FILE PHOTO: An aerial view shows the darkened ground of an oil spill which shut down the Keystone pipeline between Canada and the United States, located in an agricultural area near Amherst, South Dakota, U.S., in this photo provided Nov. 18, 2017. REUTERS/Dronebase/File Photo/File Photo
The ruling dealt a major setback to TransCanada Corp (TRP.TO) and could delay the construction of the $8 billion, 1,180 mile (1,900 km) pipeline. It was also a blow to U.S. President Donald Trump, who approved the line shortly after taking office in 2017 as part of his plan to boost U.S. energy infrastructure.
A TransCanada spokesperson could not be immediately reached for comment.
The ruling is a victory for environmentalists, tribal groups and ranchers who have spent more than a decade fighting against construction of the pipeline that will carry heavy crude from Alberta to Steele City, Nebraska. From there, it would connect to key refining points in the U.S. Midwest and U.S. Gulf Coast, as well as export terminals in the Gulf.

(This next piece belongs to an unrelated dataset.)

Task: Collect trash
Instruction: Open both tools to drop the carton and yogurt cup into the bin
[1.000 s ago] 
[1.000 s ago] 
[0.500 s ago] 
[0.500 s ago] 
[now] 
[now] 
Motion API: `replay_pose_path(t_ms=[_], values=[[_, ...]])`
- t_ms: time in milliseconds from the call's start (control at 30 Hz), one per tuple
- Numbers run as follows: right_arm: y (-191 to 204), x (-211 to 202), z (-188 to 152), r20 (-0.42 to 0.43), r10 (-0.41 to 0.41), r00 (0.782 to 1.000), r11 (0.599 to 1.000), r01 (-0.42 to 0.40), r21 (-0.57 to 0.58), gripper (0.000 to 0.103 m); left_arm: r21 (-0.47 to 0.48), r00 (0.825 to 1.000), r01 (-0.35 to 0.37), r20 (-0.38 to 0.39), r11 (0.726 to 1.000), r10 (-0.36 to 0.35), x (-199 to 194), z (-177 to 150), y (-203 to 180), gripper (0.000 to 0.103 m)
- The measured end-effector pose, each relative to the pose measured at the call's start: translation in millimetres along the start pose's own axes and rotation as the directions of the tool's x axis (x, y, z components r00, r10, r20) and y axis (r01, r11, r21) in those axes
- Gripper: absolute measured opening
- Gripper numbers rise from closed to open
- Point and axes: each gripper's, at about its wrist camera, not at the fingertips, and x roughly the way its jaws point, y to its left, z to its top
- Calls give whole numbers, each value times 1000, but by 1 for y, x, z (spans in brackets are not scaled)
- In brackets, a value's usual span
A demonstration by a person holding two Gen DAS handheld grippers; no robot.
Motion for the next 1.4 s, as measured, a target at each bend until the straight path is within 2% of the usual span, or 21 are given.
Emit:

U.S. District Court Judge Brian Morris ruled late Thursday that the U.S. government did not complete a full analysis of the environmental impact of the project.

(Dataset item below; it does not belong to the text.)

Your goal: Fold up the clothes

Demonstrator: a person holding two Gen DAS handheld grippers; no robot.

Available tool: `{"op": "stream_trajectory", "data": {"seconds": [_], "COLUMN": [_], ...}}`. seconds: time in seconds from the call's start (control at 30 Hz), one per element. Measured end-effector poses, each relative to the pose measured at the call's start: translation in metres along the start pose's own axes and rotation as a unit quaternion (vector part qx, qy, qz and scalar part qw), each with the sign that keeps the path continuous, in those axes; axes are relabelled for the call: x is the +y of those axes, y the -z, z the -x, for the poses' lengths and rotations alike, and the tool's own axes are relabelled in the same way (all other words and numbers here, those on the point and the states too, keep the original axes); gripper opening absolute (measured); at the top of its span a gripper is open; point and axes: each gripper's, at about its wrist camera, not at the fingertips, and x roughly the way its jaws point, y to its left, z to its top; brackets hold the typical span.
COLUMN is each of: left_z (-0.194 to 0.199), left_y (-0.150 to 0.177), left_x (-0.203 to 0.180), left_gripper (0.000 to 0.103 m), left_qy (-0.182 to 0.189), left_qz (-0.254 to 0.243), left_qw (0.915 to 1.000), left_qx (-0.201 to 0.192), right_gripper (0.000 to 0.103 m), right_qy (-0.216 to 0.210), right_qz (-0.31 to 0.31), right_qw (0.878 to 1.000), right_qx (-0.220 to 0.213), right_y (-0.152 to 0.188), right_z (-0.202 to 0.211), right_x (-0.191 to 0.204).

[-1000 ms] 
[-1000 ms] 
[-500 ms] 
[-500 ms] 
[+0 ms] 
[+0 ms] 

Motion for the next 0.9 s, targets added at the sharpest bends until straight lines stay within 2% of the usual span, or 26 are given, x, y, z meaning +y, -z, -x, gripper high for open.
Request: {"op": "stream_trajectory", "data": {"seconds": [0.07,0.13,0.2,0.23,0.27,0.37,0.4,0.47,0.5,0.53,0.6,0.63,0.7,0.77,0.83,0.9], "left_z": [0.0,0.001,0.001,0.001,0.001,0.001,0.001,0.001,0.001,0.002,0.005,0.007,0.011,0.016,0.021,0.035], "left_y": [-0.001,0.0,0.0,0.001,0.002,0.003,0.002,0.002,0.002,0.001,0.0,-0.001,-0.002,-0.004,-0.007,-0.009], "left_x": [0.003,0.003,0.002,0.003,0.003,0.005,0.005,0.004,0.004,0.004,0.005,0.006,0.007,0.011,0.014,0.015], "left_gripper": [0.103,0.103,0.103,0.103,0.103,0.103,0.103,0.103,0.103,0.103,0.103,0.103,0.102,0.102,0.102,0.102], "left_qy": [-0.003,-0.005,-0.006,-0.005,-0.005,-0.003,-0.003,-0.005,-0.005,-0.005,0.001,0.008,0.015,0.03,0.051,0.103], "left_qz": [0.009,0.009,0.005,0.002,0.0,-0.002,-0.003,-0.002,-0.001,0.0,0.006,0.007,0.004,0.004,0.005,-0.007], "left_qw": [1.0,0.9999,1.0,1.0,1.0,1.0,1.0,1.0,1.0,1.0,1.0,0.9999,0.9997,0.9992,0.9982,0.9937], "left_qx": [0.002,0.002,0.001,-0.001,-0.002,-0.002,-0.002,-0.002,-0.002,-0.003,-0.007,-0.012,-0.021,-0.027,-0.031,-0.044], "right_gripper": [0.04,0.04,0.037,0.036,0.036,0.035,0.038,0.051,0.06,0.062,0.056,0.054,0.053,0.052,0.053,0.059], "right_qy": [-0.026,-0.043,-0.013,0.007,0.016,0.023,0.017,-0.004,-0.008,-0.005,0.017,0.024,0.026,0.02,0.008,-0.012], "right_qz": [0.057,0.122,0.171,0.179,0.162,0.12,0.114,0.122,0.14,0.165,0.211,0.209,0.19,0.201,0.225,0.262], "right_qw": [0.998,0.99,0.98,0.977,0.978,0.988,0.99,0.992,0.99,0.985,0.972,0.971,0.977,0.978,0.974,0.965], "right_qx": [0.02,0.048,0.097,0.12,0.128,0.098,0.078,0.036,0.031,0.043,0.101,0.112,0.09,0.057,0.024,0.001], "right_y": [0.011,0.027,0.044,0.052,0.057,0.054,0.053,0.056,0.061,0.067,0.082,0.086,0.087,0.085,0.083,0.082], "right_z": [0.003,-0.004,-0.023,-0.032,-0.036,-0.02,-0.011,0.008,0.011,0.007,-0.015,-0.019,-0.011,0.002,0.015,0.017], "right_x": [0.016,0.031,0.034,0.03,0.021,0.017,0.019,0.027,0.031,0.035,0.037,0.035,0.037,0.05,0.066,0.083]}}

His ruling came after a lawsuit was filed by several environmental groups against the U.S. government in 2017, soon after Trump announced a presidential permit for the project.

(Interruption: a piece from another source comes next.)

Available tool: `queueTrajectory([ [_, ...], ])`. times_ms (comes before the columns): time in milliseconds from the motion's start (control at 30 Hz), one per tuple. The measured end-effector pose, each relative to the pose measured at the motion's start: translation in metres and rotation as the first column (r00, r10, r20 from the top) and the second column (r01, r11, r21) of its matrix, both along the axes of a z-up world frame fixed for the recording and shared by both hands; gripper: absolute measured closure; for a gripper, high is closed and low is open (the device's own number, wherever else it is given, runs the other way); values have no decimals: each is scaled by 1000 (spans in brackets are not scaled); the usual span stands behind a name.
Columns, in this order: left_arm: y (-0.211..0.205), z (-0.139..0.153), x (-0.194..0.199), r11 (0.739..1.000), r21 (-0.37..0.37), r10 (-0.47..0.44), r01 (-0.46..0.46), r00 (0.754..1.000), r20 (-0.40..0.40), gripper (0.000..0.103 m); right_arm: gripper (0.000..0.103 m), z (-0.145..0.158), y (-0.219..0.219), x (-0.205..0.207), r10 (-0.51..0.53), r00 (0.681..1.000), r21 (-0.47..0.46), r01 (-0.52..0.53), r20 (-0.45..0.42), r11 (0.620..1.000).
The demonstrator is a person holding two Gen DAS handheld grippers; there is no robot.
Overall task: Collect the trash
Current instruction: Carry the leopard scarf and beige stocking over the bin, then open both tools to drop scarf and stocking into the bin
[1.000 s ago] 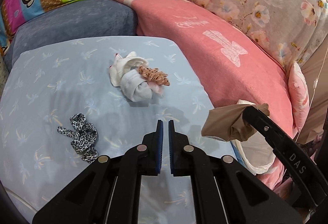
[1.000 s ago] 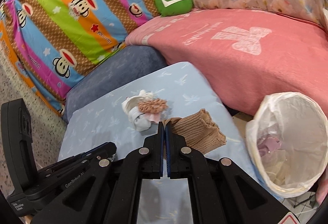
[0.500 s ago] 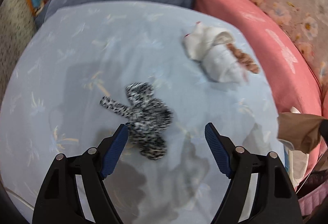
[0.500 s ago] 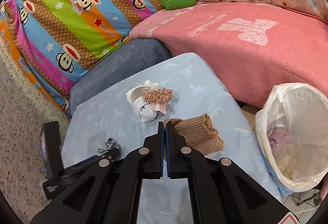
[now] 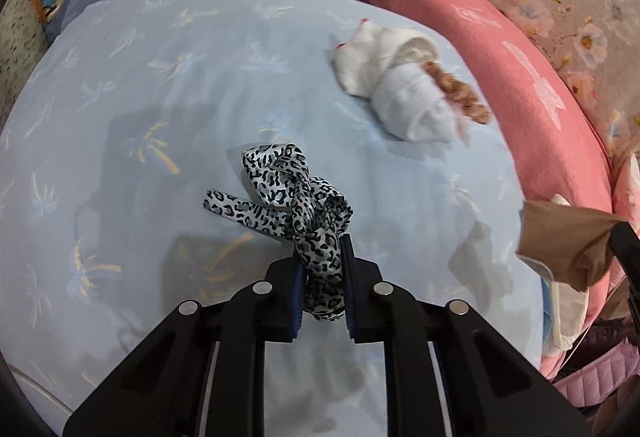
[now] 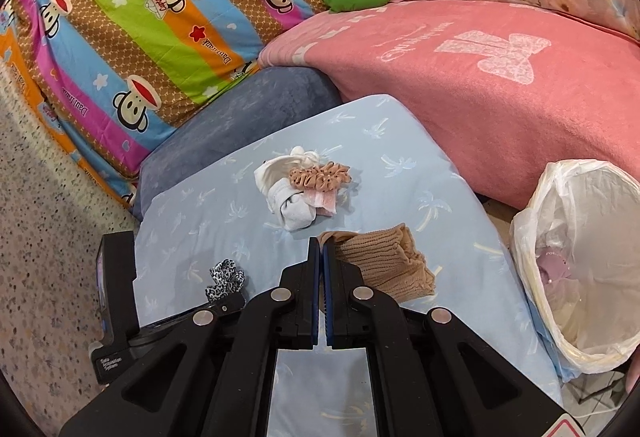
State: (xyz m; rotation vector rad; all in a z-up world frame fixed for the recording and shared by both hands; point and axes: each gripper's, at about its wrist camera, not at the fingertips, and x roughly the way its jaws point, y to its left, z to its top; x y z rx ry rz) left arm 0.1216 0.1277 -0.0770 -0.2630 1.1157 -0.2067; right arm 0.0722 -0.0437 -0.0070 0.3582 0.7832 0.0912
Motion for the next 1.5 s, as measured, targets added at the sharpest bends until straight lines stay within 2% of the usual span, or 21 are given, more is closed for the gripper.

Morris wrote in his ruling that a U.S. State Department environmental analysis “fell short of a ‘hard look’” at the cumulative effects of greenhouse gas emissions and the impact on Native American land resources.
State Department officials were not immediately available for comment.
In Thursday’s ruling, Morris ordered the government to issue a more thorough environmental analysis before the project could move forward.
Canada has long sought more arteries to move oil out of the province of Alberta, where the heavy, tar-like bitumen is extracted. Several projects have already been scrapped, and the Canadian government had to take ownership of another project – an expansion of the Trans Mountain line – to move it forward. But that project is facing delays in Canada.
“It means more delay for TransCanada,” said Sandy Fielden, an analyst at Morningstar. “You have to wonder how long investors will tolerate the delays and whether the Canadian government will intervene again to protect the industry.”
The United States is the biggest importer of Canadian crude, but full pipelines have forced shippers to rely more heavily on less efficient transportation methods, including railroad, and in some cases, trucks to deliver oil to U.S. pipeline injection points.
“The Trump administration tried to force this dirty pipeline project on the American people, but they can’t ignore the threats it would pose to our clean water, our climate, and our communities,” said the Sierra Club, one of the environmental groups involved in the lawsuit.
Morris said in his ruling the analysis failed to fully review the effects of the current oil price on the pipeline’s viability and did not fully model potential oil spills and offer mitigations measures.
Former President Barack Obama rejected the pipeline in 2015, citing environmental concerns related to emissions that cause climate change.